| EXERCISE |
Return the full listing unchanged, excluding any images it contains.

| COLLECTED DATA |
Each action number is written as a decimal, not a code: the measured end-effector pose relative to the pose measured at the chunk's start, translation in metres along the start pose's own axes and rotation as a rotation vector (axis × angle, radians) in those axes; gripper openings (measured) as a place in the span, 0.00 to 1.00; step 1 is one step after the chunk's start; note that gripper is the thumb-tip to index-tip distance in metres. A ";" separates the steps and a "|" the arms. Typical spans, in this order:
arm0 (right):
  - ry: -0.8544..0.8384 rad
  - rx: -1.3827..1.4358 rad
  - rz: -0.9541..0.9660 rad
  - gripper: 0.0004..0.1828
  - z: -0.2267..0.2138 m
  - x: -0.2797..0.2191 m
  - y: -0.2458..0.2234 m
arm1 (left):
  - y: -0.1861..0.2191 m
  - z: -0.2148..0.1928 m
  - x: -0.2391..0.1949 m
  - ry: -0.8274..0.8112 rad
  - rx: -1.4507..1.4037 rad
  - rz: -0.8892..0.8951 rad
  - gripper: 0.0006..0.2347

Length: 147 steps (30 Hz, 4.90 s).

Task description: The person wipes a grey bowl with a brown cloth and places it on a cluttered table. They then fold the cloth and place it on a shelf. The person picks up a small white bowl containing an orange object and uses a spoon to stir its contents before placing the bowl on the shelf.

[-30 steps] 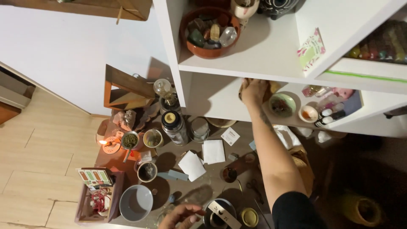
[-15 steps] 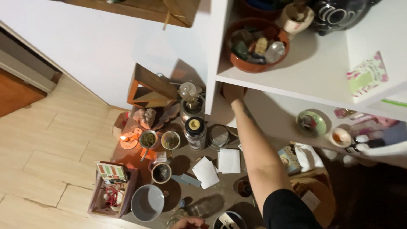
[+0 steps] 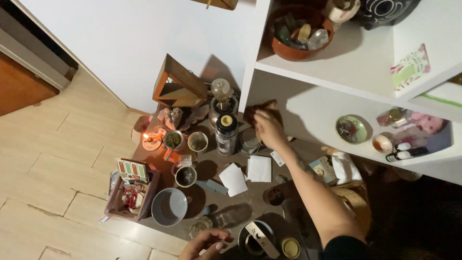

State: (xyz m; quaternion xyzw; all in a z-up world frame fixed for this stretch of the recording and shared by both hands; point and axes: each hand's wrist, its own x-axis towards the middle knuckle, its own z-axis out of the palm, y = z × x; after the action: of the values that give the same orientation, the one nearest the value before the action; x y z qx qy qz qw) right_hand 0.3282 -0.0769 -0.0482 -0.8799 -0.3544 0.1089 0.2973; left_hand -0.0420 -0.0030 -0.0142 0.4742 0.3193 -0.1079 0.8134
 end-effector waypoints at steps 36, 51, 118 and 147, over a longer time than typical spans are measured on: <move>0.501 -0.001 0.255 0.15 -0.062 0.025 0.100 | 0.172 0.085 0.076 0.185 0.936 0.992 0.13; 0.342 -0.210 0.084 0.22 0.044 0.170 0.088 | 0.226 0.090 0.197 0.942 1.546 1.210 0.13; 0.968 -0.272 0.606 0.17 -0.083 0.052 0.092 | 0.227 0.093 0.192 0.930 1.558 1.192 0.14; 0.322 0.362 0.232 0.15 -0.047 -0.161 -0.006 | 0.213 0.095 0.158 0.839 1.400 1.152 0.14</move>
State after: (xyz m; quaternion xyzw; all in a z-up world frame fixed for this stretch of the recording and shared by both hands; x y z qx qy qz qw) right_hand 0.2270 -0.2060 -0.0102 -0.8531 -0.1743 0.0626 0.4878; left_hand 0.2213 0.0499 0.0699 0.9289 0.1666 0.3151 0.1002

| SOLUTION TO THE EXERCISE |
Each action number is written as a decimal, not a code: the measured end-effector pose relative to the pose measured at the chunk's start, translation in metres along the start pose's own axes and rotation as a rotation vector (axis × angle, radians) in those axes; gripper openings (measured) as a place in the span, 0.00 to 1.00; step 1 is one step after the chunk's start; note that gripper is the thumb-tip to index-tip distance in metres. A ";" separates the steps and a "|" the arms. Typical spans, in this order:
arm0 (right):
  - ry: -0.8544..0.8384 rad
  - rx: -1.3827..1.4358 rad
  - rz: -0.9541..0.9660 rad
  - gripper: 0.0004..0.1828
  - z: -0.2267..0.2138 m
  - x: -0.2797..0.2191 m
  - y: -0.2458..0.2234 m
arm1 (left):
  - y: -0.1861..0.2191 m
  - z: -0.2148..0.1928 m
  - x: -0.2391..0.1949 m
  - ry: -0.8274..0.8112 rad
  - rx: -1.4507..1.4037 rad
  - rz: -0.8892..0.8951 rad
  - gripper: 0.0006..0.2347

Length: 147 steps (30 Hz, 4.90 s).

Task description: The person wipes a grey bowl with a brown cloth and places it on a cluttered table. They then fold the cloth and place it on a shelf. The person picks up a small white bowl containing an orange object and uses a spoon to stir its contents before placing the bowl on the shelf.

[-30 steps] 
[-15 steps] 
[+0 steps] 

State: (xyz m; quaternion xyzw; all in a z-up world frame fixed for this stretch of the recording and shared by both hands; point and axes: each hand's wrist, its own x-axis towards the middle knuckle, its own z-axis out of the palm, y = z × x; after the action: of the values that give the same orientation, the one nearest the value before the action; x y z qx qy qz qw) right_hand 0.3282 -0.0769 -0.0482 -0.8799 -0.3544 0.1089 0.2973; left_hand -0.0420 -0.0030 -0.0142 0.4742 0.3193 -0.1079 0.8134
 end-effector waypoints at steps 36, 51, 118 and 147, over a longer time than typical spans are measured on: <move>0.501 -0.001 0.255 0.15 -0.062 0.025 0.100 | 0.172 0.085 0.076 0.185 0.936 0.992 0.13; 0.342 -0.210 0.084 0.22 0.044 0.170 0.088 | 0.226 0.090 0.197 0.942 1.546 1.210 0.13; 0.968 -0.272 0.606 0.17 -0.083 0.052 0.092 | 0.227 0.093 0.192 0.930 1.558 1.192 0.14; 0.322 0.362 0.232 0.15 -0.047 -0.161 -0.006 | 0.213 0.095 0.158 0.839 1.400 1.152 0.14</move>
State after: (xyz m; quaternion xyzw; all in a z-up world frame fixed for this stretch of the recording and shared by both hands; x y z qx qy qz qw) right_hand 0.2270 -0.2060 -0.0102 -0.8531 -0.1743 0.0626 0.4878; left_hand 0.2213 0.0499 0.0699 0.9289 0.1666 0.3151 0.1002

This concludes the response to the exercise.